The Chris Bosh sign-and-trade is the main Raptors angle to this year’s playoffs. I find myself rooting for an OKC upset of the Lakers and the Spurs beating the Mavericks, in both cases hoping that the losing team will have to re-think their team structure, and perhaps make that move which puts them over the top.
There’s no secret that Dallas is struggling to cope with things after their 2006 NBA Finals defeat to the Heat when they blew a 2-0 series lead. The following year they lost as the top seed to the Warriors which hurt their psyche to the point where they still haven’t recovered. Now they’re in danger of being ousted as the #2 seed by the Spurs after going down 3-1 last night in San Antonio. If they do lose, I don’t expect Mark Cuban to remain idle, but to re-build “on the fly”. Chris Bosh going to his home-town makes too much sense not to discuss, so I bring forth a simple scenario where we trade Chris Bosh and Jose Calderon for Dirk Nowitzki and DeShawn Stevenson.
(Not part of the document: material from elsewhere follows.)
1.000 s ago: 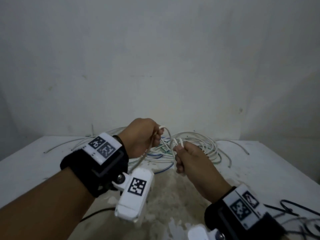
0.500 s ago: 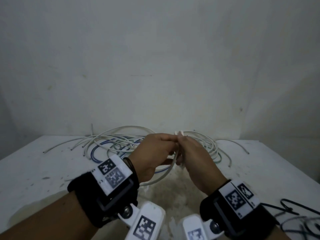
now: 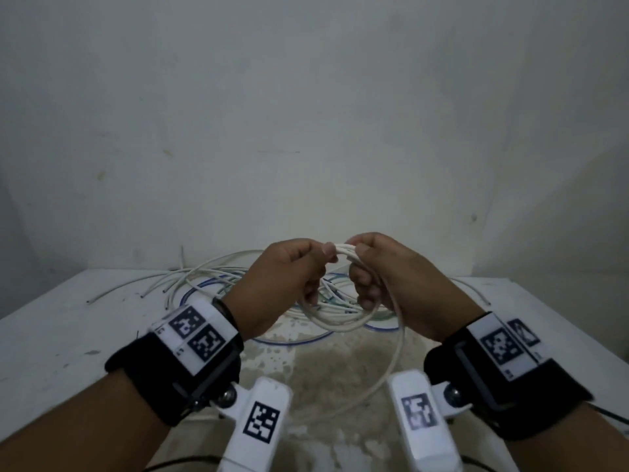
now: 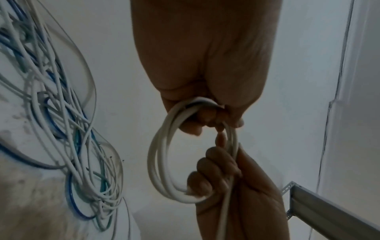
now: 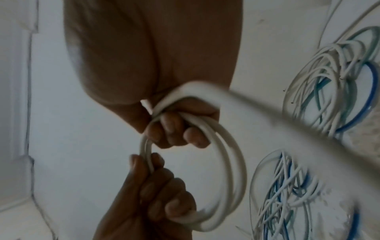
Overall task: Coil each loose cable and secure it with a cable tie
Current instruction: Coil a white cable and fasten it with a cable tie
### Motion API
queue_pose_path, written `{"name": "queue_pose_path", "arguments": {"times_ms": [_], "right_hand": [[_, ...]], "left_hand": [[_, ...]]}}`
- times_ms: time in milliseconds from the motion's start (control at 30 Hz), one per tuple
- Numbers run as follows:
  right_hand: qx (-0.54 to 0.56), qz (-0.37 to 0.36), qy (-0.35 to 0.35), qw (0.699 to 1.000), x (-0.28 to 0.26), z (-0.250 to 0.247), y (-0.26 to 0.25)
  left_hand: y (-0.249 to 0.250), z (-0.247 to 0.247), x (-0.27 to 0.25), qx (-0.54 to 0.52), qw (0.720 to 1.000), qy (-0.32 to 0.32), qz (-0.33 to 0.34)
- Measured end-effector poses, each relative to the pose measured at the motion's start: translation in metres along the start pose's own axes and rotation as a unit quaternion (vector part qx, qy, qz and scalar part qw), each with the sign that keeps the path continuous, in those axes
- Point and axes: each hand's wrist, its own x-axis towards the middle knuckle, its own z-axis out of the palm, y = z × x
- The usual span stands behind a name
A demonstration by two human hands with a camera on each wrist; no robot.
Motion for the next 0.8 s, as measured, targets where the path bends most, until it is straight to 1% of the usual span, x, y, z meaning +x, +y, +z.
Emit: {"name": "queue_pose_path", "arguments": {"times_ms": [67,133,167,233,267,333,400,433,500,567,667,733,800], "right_hand": [[-0.108,-0.067,0.054,0.990,0.001,0.008,0.007],[-0.212,-0.135,0.083,0.964,0.001,0.016,0.010],[-0.241,-0.157,0.087,0.954,0.000,0.019,0.011],[-0.262,-0.181,0.083,0.944,0.002,0.022,0.013],[-0.268,-0.185,0.075,0.943,0.004,0.023,0.014],[-0.299,-0.173,0.031,0.938,0.008,0.025,0.014],[-0.332,-0.139,-0.025,0.933,0.012,0.030,0.013],[-0.335,-0.123,-0.044,0.933,0.014,0.033,0.014],[-0.331,-0.102,-0.062,0.936,0.018,0.038,0.014],[-0.336,-0.105,-0.060,0.934,0.021,0.043,0.014],[-0.347,-0.117,-0.049,0.929,0.027,0.046,0.014],[-0.335,-0.114,-0.050,0.934,0.030,0.048,0.017],[-0.323,-0.106,-0.049,0.939,0.033,0.049,0.021]], "left_hand": [[-0.001,0.001,-0.001,-0.040,0.999,0.023,-0.025],[-0.003,0.000,-0.003,-0.077,0.995,0.050,-0.039],[-0.004,-0.002,-0.005,-0.094,0.993,0.060,-0.042],[-0.006,-0.009,-0.009,-0.121,0.989,0.063,-0.055],[-0.006,-0.013,-0.010,-0.130,0.988,0.055,-0.069],[-0.005,-0.023,-0.013,-0.124,0.986,0.024,-0.111],[-0.004,-0.033,-0.014,-0.089,0.986,-0.011,-0.141],[-0.004,-0.038,-0.015,-0.060,0.987,-0.026,-0.144],[-0.005,-0.045,-0.016,-0.004,0.991,-0.042,-0.126],[-0.008,-0.051,-0.017,0.018,0.994,-0.040,-0.097],[-0.012,-0.056,-0.020,0.036,0.997,-0.024,-0.065],[-0.014,-0.057,-0.019,0.043,0.997,-0.009,-0.061],[-0.017,-0.059,-0.018,0.086,0.995,0.020,-0.043]]}}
Dallas would also have to throw in a couple picks because they get a Chris Bosh who would be signed to a long-term contract, whereas as get Dirk entering the final year of his deal (he’s got a player-option of $21M).
Nowitzki will be 32 in June so building around him would be questionable, in the best case we could allocate enough resources over the summer to be a legitimate threat in the East for the next couple years. Or we could just let Nowitzki and Stevenson come off the cap next summer and start fresh. We’d only have approximately $24M tied in salary next summer which would put us in a position to go after free agents, problem is that it’s not a great free-agent summer and the headliners are the likes of Al Horford, Marc Gasol, and Joakim Noah. Also, with another year of losing under our belt, we would have missed the playoffs for three straight years, not exactly the type of situation a player looking to win something might want to come into.
Then there’s the Lakers. They’re tied 2-2 with OKC and have a must-win situation at Staples, a place where the Thunder played them tight in losing 95-92 in Game 2. What moves would a Lakers exit force Mitch Kupchak to make? Would Bynum or Gasol be available for Bosh? Would we even be remotely interested in Gasol (turning 30 in July), given how his career runs parallel to Bosh – good player on a bad team and is at best option #2 on a legitimate contender. Obviously, building around him is out of the question, but Bynum is another matter. He’s signed through the 2012-13 season and is only 22. His character doesn’t exactly speak of someone who’s a team-leader, but he has plenty of potential, and acquiring him would mean we could move Andrea Bargnani to his natural PF spot, not that it would make a great deal of difference, in my opinion.
The Lakers would also have to swallow Jose Calderon, but that could be accommodated by throwing in the expiring contract of Sasha Vujacic. It wouldn’t make us contenders by any means, but it would take the hit of losing Bosh more manageable. After all, Bynum is a promising young center with a physical advantage over everyone by Dwight Howard at his position. If he refines his post-game in the slightest, the potential is nothing short of great.
The Spurs, whether they win the title or not, have to be looking into the future. Tim Duncan is 33, Ginobili is 32 and while Tony Parker is in his prime at 27, George Hill has shown that he’s capable of being the Spurs PG of the future, and they have to be thinking about bringing him along faster. Other than Parker, there’s very little on the Spurs roster that you like talent-wise. I’m also not sure how willing they’d be taking on Jose Calderon as a backup at $10M/yr. As much as the Spurs would like to pass the mantle from Duncan to Bosh, the reasons for the Raptors to make a deal just aren’t plentiful. Tony Parker is a very good player, but building your team around him might not be the way to go.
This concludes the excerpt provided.